# What to do
Count every line of the data that includes "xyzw". State only the number.

===

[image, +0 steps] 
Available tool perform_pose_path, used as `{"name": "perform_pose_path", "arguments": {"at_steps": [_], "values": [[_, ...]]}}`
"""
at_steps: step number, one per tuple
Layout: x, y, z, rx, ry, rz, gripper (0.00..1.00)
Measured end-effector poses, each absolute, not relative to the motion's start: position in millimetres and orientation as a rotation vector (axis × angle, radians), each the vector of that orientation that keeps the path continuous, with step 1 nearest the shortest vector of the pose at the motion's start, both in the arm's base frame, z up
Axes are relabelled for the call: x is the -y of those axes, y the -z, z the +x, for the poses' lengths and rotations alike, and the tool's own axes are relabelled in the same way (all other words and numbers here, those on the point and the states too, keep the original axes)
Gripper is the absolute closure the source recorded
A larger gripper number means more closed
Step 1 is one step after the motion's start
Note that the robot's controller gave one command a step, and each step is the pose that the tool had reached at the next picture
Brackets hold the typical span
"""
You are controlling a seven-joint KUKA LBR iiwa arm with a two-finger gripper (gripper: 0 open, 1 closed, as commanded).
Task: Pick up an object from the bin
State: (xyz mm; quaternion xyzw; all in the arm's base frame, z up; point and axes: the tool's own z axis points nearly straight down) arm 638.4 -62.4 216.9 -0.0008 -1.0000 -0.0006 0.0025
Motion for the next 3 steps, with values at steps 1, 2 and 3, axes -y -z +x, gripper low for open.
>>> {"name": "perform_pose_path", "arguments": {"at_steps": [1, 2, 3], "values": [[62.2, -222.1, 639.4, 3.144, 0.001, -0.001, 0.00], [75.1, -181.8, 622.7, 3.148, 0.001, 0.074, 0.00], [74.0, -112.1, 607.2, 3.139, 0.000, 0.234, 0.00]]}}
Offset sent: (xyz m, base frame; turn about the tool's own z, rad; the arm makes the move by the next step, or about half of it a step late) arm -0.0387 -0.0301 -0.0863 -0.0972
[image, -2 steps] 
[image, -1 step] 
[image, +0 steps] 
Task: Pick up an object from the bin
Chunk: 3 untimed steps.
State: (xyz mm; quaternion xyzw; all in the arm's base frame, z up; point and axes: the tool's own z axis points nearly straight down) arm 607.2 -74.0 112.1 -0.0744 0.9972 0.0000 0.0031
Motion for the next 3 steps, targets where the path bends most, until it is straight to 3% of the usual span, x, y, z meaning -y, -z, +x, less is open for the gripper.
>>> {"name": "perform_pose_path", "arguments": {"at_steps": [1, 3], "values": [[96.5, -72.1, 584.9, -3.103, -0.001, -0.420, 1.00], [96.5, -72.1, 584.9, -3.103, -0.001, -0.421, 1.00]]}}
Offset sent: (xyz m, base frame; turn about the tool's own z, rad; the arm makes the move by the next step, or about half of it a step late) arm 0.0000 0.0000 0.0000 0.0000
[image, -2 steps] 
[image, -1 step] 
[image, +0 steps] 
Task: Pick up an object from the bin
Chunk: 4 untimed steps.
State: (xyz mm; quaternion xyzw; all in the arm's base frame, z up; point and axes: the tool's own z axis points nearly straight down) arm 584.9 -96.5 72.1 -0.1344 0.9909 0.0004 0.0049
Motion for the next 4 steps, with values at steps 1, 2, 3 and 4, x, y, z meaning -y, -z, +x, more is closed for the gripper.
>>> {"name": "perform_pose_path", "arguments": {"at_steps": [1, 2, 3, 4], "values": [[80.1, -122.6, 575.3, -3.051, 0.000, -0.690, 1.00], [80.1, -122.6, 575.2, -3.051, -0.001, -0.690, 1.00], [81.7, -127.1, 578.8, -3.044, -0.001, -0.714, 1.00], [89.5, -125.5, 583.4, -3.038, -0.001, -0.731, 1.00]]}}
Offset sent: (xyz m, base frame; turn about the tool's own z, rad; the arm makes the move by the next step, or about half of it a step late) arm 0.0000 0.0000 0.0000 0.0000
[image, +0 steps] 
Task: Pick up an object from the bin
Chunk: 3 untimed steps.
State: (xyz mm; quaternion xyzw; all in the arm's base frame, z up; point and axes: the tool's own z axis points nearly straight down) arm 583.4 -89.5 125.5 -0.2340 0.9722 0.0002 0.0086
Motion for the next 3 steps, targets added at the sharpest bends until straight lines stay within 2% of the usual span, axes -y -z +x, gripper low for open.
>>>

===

# Solution for this exercise
4